As mentioned in the rules above, this task makes use of the Wikipedia.
The task will make use of read-only restored versions of the
Wikipedia from 2008 dumps,
25th of June for Portuguese:
http://app01.iw.uni-hildesheim.de/wikiclef/wiki-pt/index.php5/P%C3%A1gina_principal

and 24th of May for English:
http://app01.iw.uni-hildesheim.de/wikiclef/wiki-en/index.php5/Main_Page

The Portuguese Wikipedia is quite large and the English Wikipedia is even larger.
It is possible that it will be somewhat slow when multiple groups
request look-ups at roughly the same time.
Under heavy load conditions, We have sometimes observed some Wikipedia servers
either return an empty web-page or time-out trying to respond.
If you will look-up the same term multiple times, it may help
you to store the results of your first look-up of a term so that you
can refer to those results locally when you want to look-up the same
term again later on.
Also, for faster responses, you may wish to use another version of the
Wikipedias on other web-sites (including the live Wikipedias
en.wikipedia.org and pt.wikipedia.org).
Be advised that these other versions will give responses that may be
different from the 2008 versions mentioned above,
and we used the above 2008 versions to generate the answer key.
In addition, due to differing amounts of network congestion and other factors,


Those pages for the 2008 dumps also give links to the dumps used in the
restoration for those interested
(the dump for English comes in 2 parts, which need to be concatenated together
using something like 'cat' in Unix).
As a warning, re-populating a Wikipedia with these dumps is hard.
Because of the difficulty in restoring the Wikipedias,
the version of the English Wikipedia being used in this evaluation
has two restrictions on it:
A. It has not been indexed for searching in the text of the articles
(matching a term to an article title still occurs).
This will not matter for the evaluation because as mentioned in rule 4,
the results found in 'search' page are ignored in this evaluation.

B. It does not contain articles with titles that have 'special' characters.
For example, the articles on "André Félibien", "Ångström"
and "Crécy-en-Ponthieu" are missing.
Because of this, when dealing with English, the evaluation will not look at data
containing special characters.

Note that these two restrictions are for the version of the English Wikipedia being used.
The version of the Portuguese Wikipedia being used does not have these restrictions
(although with rule 4, the search results returned by the Portuguese Wikipedia are
ignored).

An alternative url to reach both Wikipedias: http://www.uni-hildesheim.de/logclef/


The following may be helpful.
The files ptwiki-20080625pages-articles-titles.txt.gz
and enwiki-20080524pages-articles-titles.txt.gz
are available at the web-site http://app01.iw.uni-hildesheim.de/~clef/LogCLEF/
These files contain the lines with the "<title>...</title>" fields from the 2008 dumps.
These fields are the titles of the articles, so these files contain the titles of all the articles/pages in the dumps.
This may be useful to quickly determine whether there is an article/page with a particular name.

Examples:

Note: the format shown in the examples below is a preliminary format.
The exact format for the results and scoring method will be posted later.
---------

Tumba!
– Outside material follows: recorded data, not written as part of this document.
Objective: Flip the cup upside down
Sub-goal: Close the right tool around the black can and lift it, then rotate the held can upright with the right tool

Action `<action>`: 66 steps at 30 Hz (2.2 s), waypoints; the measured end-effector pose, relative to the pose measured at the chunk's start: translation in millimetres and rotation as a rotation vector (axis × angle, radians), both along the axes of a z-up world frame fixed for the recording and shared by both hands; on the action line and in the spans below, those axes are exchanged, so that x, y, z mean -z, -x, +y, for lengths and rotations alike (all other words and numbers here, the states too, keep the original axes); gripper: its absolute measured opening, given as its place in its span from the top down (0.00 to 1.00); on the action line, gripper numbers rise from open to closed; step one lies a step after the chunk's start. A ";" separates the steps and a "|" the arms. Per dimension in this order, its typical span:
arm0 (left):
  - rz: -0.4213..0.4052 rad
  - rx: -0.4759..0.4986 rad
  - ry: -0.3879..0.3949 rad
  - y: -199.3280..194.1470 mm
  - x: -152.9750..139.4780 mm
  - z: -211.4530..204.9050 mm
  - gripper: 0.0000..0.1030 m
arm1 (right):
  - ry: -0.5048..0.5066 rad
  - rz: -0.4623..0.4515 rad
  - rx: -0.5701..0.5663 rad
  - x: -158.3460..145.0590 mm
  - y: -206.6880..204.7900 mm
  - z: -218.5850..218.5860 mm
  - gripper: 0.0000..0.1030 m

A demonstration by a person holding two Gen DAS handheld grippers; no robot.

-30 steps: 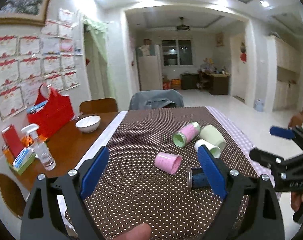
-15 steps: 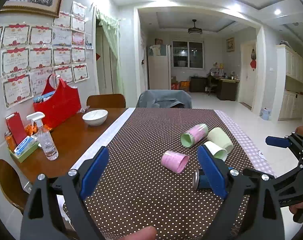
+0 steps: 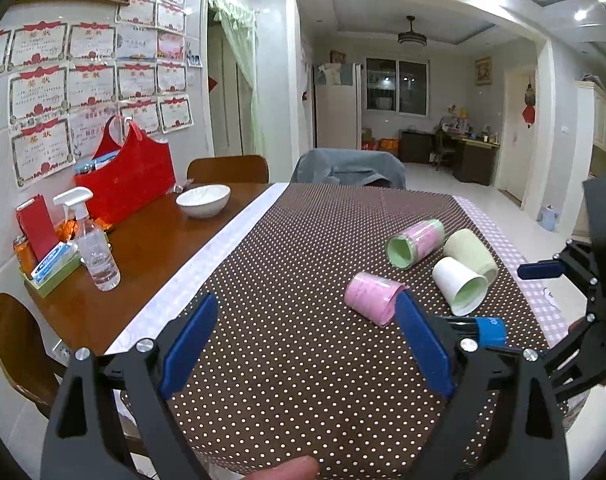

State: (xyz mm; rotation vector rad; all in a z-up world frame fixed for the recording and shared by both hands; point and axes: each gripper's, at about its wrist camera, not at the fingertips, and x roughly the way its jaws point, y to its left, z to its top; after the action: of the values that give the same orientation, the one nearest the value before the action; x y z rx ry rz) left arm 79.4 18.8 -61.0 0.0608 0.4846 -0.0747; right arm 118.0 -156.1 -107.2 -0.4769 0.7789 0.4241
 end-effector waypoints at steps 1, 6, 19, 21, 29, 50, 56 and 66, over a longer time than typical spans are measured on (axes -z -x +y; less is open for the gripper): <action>0.005 -0.004 0.000 -2.1 2.1 0.4 0.14 | 0.014 0.020 -0.020 3.1 -4.8 0.3 0.06; 0.029 -0.026 -0.001 -12.4 10.6 1.9 0.14 | 0.099 0.124 -0.122 17.7 -29.6 2.8 0.06; 0.097 -0.044 0.008 -37.2 35.1 3.0 0.14 | 0.367 0.277 -0.319 57.6 -63.2 32.5 0.06; 0.110 -0.045 0.015 -40.9 39.0 4.9 0.14 | 0.391 0.302 -0.327 64.6 -67.1 33.8 0.12; 0.149 -0.028 0.028 -47.3 52.5 3.6 0.14 | 0.465 0.395 -0.362 92.1 -75.6 40.3 0.23; 0.091 0.076 -0.019 -21.3 38.6 -18.6 0.14 | -0.184 0.320 0.085 39.9 -78.3 -63.6 0.37; 0.067 0.086 -0.027 -8.4 32.4 -20.5 0.14 | -0.457 0.183 0.228 22.5 -56.6 -75.3 0.36; 0.039 0.081 -0.029 12.3 28.5 -10.5 0.14 | -0.543 -0.111 0.379 34.3 -36.4 -44.7 0.36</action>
State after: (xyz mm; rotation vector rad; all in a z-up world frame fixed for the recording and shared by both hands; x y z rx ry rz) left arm 67.1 8.3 -89.4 0.1078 0.5218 -0.1487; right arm 154.4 -200.8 -141.5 0.1549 0.5966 0.2359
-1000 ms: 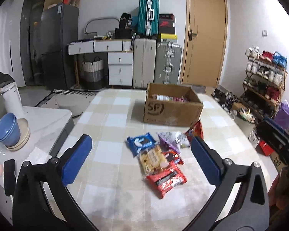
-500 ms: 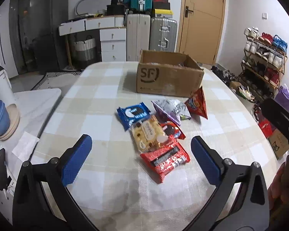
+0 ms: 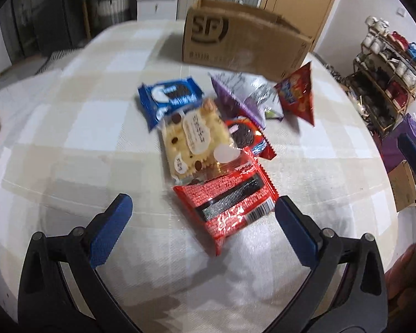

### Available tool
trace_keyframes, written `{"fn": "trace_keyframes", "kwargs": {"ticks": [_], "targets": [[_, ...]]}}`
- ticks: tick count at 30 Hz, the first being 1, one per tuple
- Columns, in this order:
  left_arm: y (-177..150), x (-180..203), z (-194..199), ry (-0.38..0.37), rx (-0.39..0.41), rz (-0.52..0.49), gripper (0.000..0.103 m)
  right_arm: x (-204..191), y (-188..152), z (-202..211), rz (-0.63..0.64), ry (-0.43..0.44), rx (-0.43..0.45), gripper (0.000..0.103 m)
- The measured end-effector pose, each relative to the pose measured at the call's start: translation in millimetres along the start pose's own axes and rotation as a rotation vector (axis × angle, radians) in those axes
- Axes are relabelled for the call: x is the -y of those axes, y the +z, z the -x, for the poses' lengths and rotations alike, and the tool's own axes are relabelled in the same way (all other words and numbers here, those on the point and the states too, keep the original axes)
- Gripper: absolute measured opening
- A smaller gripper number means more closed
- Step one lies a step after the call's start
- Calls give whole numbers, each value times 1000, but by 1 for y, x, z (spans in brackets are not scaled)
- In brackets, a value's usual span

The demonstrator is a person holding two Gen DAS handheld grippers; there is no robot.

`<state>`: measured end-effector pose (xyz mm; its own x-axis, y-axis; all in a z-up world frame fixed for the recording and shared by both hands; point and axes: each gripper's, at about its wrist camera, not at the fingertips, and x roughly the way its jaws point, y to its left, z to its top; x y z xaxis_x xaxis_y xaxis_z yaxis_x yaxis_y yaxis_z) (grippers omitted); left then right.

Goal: Organize snacks
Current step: 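Grasp the red wafer pack with the left tool and lift it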

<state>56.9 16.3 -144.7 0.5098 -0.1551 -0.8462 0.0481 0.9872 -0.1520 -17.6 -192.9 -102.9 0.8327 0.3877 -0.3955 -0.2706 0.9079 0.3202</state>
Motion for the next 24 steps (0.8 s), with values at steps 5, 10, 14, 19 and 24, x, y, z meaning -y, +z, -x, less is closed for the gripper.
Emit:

Query Format

sample data files:
before annotation
after annotation

Each line in a data file are the words for one query
(in the same word order as in the query).

There may be some '+'s and/or '"' (double quote marks).
Treat a '+' like a space.
Ignore a '"'.

In front of each query are two numbers and two '@' characters in the
sequence '[number] @ [number] @'
Just ignore (neither alter nor annotate) this preliminary character sequence.

Examples include:
4333825 @ 4777 @ "administração escolar"
4933229 @ 7888 @ "escola+hip+hop"
6971716 @ 106342 @ jornais de leiria

which give, respectively, the queries:
"administração escolar"
"escola+hip+hop"
jornais de leiria

European Library Query Format

sample data files:
before annotation
after annotation
  1. A query string may appear enclosed inside a set of "'s.
    An example, "university of burlington"
  2. In that string, a space may be replaced by a '+'.
    An example: "university+of+burlington"
  3. A string may be placed inside a set of parentheses.
    One example: ("university of burlington")
    Another example: ("university+of+burlington")
  4. Inside the parentheses, just before the string, there may be one or two
    words to indicate the field in the catalog and the type of search to do
    with the string inside the parentheses.
    Two examples: (title all "university of burlington")
    (title all "university+of+burlington")
    Which indicates to look for a title containing the words in the string.
    The first word before the string can be one of the following:
    • title
    • creator
    • subject
    • type
    • language
    • isbn
    • issn
    • publisher
    The second word is 'all' (use all the words in the search)
    or 'exact' (only match the exact phrase in the search).
    Even with 'all', for this evaluation, rule 10 still applies:
    interpret the words in the string as a phrase when possible,
    as opposed to the words in the string being isolated words.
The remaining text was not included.